_Problem requirements_
Please make an exact copy of the lines from the one holding "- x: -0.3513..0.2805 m" through the end of the data, both ends included, with no pictures.

= = =

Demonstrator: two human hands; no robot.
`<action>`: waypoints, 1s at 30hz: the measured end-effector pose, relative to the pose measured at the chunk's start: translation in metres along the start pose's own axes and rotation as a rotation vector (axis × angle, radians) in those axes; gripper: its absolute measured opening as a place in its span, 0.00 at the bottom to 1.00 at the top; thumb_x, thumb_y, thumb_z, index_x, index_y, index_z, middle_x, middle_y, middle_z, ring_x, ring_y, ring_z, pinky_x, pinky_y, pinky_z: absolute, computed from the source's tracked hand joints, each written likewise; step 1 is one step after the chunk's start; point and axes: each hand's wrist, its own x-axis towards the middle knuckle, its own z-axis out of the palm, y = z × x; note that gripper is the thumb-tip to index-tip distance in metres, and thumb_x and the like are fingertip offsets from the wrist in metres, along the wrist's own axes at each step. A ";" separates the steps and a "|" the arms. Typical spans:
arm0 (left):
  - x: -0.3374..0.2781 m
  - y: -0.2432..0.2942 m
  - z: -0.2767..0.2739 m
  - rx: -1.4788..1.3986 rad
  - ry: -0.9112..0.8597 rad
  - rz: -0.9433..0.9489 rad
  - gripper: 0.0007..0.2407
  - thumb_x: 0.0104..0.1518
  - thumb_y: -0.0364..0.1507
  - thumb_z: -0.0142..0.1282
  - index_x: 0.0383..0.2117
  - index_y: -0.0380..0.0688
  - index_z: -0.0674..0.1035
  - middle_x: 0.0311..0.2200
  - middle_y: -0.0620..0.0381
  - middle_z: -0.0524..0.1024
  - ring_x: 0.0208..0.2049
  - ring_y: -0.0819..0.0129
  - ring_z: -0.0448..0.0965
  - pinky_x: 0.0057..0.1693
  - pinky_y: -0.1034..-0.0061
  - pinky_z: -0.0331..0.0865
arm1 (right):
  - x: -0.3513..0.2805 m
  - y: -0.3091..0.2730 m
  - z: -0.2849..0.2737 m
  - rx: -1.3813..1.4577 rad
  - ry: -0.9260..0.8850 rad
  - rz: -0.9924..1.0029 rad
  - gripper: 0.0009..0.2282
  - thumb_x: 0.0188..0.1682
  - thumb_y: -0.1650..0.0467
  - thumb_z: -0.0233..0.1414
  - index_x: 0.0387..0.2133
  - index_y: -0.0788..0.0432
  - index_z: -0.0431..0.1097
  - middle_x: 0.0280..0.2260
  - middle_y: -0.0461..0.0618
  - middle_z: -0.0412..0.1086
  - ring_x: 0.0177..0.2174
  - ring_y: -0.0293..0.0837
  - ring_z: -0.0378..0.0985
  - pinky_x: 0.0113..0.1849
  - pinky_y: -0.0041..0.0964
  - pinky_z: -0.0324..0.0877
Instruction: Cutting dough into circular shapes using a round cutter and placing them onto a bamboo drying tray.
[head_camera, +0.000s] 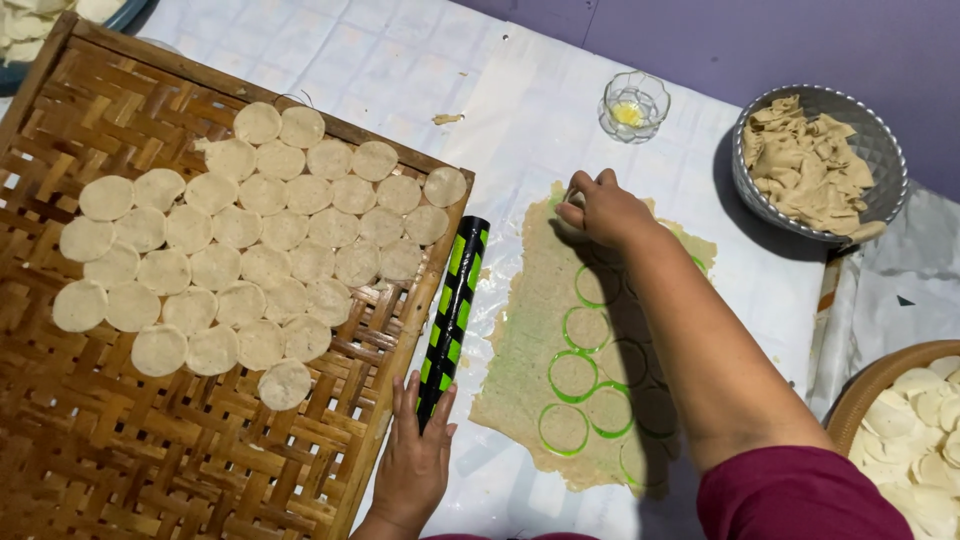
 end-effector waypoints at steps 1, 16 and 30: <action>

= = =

_Answer area_
  - x: -0.3513..0.2805 m
  - y: -0.3091..0.2730 m
  - z: -0.2849..0.2737 m
  - rx: -1.3813..1.4577 rad
  - ry: -0.9260..0.8850 rad
  - rz: -0.9924..1.0029 rad
  - gripper: 0.0009..0.2282
  - thumb_x: 0.0188..0.1682
  - thumb_y: -0.1650..0.0467
  - thumb_z: -0.0233..0.1414
  - index_x: 0.0387..0.2133
  - index_y: -0.0788..0.0432
  - index_z: -0.0431..0.1097
  - middle_x: 0.0280..0.2260
  - middle_y: -0.0461..0.0618
  - middle_z: -0.0412..0.1086
  - ring_x: 0.0177..0.2174
  - ring_y: -0.0293..0.0837
  - ring_z: -0.0378..0.0985
  - pinky_x: 0.0113..0.1849
  - pinky_y: -0.0041..0.0964
  - pinky_z: -0.0324..0.0877
Instruction: Cutting dough into circular shapes using a round cutter and placing them onto a bamboo drying tray.
[head_camera, +0.000s] 
 end-effector waypoints at steps 1, 16 and 30: <action>

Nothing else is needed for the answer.